A diferencia de situaciones transitorias, las manifestaciones asociadas al TEA nivel 1 se mantienen en el tiempo y afectan el desempeño académico, social y emocional del estudiante si no se identifican adecuadamente.
Señales que pueden observarse en el aula
Con el aumento de las interacciones sociales propias del colegio, algunas conductas pueden volverse más notorias. Entre las señales de alerta que padres y docentes no deben pasar por alto se encuentran:
- Dificultad para integrarse en trabajos grupales o establecer vínculos con compañeros.
- Problemas para comprender normas sociales no explícitas, bromas o ironías.
- Uso de un lenguaje excesivamente formal o poco acorde a la edad.
- Resistencia marcada a los cambios de rutina o a situaciones imprevistas.
- Ansiedad en contextos sociales, recreativos o de alta estimulación.
Estas conductas deben analizarse siempre considerando su frecuencia, intensidad e impacto en el bienestar emocional y el rendimiento escolar del estudiante.
La importancia de la detección temprana
Muchas de estas señales pueden manifestarse desde la primera infancia, pero suelen hacerse más claras cuando el niño enfrenta mayores exigencias sociales y académicas. “La detección temprana permite iniciar intervenciones oportunas, disminuir el riesgo de ansiedad o baja autoestima y favorecer una mejor adaptación escolar”, sostiene Rivera.
El diagnóstico del TEA es clínico y multidisciplinario; no existe una prueba de laboratorio específica. Por ello, la observación constante de padres y docentes resulta fundamental para una derivación profesional a tiempo y un acompañamiento adecuado.
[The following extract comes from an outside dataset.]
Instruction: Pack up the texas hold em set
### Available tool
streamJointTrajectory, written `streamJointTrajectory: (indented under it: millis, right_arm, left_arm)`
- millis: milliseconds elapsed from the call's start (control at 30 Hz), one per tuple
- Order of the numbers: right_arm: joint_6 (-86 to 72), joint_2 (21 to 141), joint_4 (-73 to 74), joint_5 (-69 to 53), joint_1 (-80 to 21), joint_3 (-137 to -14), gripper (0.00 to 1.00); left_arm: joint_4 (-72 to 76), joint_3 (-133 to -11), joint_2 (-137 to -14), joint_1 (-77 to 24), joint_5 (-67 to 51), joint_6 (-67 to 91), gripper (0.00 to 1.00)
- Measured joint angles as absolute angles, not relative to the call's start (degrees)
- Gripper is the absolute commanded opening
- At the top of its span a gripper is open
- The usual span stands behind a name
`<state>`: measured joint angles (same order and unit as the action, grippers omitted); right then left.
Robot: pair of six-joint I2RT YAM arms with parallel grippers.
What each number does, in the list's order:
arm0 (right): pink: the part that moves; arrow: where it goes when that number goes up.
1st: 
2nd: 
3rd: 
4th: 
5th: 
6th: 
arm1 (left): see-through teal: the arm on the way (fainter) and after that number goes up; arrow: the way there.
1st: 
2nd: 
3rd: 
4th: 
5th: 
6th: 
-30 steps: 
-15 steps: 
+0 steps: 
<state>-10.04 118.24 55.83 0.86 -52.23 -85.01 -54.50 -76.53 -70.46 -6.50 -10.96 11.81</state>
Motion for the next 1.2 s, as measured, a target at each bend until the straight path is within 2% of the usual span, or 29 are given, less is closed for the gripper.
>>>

Inclusión y bienestar como objetivo central
Más allá del diagnóstico, los especialistas coinciden en que el objetivo principal es potenciar las habilidades del niño, brindarle herramientas para desenvolverse en el entorno escolar y promover una cultura de inclusión. “Comprender la diversidad es el primer paso para garantizar el bienestar de los estudiantes y construir espacios educativos más empáticos”, concluye la psiquiatra de la Universidad Norbert Wiener.
Reconocer las señales del TEA nivel 1 antes del regreso a clases no solo permite actuar a tiempo, sino también crear entornos escolares más seguros, comprensivos y respetuosos, donde cada estudiante pueda desarrollarse plenamente.